=== Aim of the task ===
Your output must be the lines below from the line containing "Everything in this" to the line containing "(236, 274) to (171, 127): 1.55", both lines included, reproduced exactly and without pictures.

=== Data extracts ===
= = = = =

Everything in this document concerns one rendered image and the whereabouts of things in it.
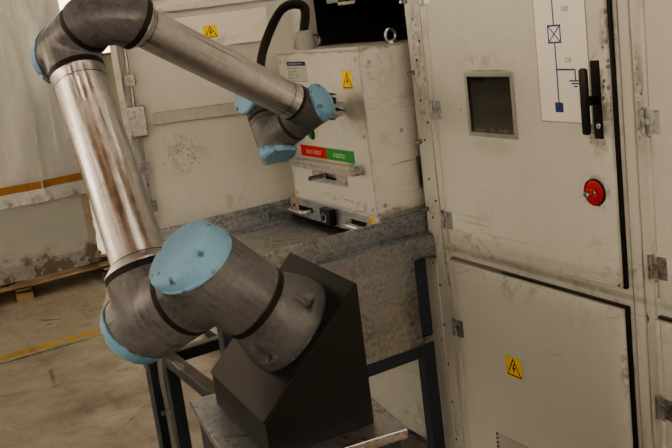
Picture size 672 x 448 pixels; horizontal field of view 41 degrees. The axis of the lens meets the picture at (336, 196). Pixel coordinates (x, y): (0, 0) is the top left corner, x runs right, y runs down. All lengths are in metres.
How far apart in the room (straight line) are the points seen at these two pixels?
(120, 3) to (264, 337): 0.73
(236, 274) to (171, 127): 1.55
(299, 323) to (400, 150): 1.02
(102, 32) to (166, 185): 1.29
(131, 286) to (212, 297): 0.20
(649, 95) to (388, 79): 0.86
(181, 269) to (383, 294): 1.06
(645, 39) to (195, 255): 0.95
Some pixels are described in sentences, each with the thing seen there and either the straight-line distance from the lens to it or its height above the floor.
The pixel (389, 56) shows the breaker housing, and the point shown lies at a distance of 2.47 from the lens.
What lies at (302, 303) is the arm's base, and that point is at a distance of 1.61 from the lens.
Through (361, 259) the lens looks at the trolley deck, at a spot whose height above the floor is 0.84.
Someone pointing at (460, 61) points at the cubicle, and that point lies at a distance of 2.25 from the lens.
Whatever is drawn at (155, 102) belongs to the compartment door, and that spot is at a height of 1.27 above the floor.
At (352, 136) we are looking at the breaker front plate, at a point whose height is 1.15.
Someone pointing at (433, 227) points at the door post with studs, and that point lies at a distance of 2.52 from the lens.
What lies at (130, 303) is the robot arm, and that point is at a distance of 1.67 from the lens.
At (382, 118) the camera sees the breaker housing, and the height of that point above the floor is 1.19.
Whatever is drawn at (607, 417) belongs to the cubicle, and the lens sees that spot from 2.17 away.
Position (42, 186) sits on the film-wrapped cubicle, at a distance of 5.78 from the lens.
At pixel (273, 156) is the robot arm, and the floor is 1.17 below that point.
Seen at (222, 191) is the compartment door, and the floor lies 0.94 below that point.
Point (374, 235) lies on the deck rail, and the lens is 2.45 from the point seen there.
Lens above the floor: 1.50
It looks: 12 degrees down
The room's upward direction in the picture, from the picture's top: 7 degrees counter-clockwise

= = = = =

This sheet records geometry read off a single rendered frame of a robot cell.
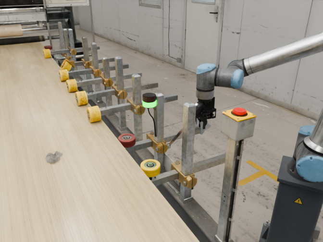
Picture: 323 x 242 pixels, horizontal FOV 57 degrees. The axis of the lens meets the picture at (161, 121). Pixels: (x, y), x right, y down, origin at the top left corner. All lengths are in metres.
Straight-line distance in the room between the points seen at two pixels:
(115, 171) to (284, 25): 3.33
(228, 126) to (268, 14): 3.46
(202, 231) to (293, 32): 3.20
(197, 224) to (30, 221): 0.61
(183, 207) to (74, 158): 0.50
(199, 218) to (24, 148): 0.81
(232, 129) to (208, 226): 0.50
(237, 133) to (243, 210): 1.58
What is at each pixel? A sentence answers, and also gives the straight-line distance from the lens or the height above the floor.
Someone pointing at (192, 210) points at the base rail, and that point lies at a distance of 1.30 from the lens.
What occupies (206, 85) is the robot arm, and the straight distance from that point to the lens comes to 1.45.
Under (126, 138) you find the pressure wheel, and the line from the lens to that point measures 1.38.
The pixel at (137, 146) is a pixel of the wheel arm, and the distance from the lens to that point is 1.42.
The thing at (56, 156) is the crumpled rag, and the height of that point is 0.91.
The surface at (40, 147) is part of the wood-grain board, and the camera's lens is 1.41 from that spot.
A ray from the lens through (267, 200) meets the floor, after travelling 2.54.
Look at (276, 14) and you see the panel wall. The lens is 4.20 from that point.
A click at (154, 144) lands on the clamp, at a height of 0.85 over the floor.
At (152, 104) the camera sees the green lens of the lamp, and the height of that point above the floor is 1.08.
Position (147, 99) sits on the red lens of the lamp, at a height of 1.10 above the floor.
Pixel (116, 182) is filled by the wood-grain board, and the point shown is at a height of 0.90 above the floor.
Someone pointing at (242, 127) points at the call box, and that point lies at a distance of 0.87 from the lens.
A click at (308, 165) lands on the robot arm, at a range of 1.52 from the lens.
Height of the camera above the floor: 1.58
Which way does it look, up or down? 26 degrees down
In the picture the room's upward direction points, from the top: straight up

= = = = =

=== Your response ===
Everything in this document concerns one rendered image and the whereabouts of things in it.
Picture size 672 x 448 pixels; horizontal field of view 41 degrees. The axis of the lens meets the picture at (336, 196). Pixel coordinates (x, y): (0, 0) is the top left corner, x runs right, y runs down. All lengths are in metres.
How far apart in the room (straight line) are the points seen at these two pixels?
(120, 3) to (264, 337): 0.73
(236, 274) to (171, 127): 1.55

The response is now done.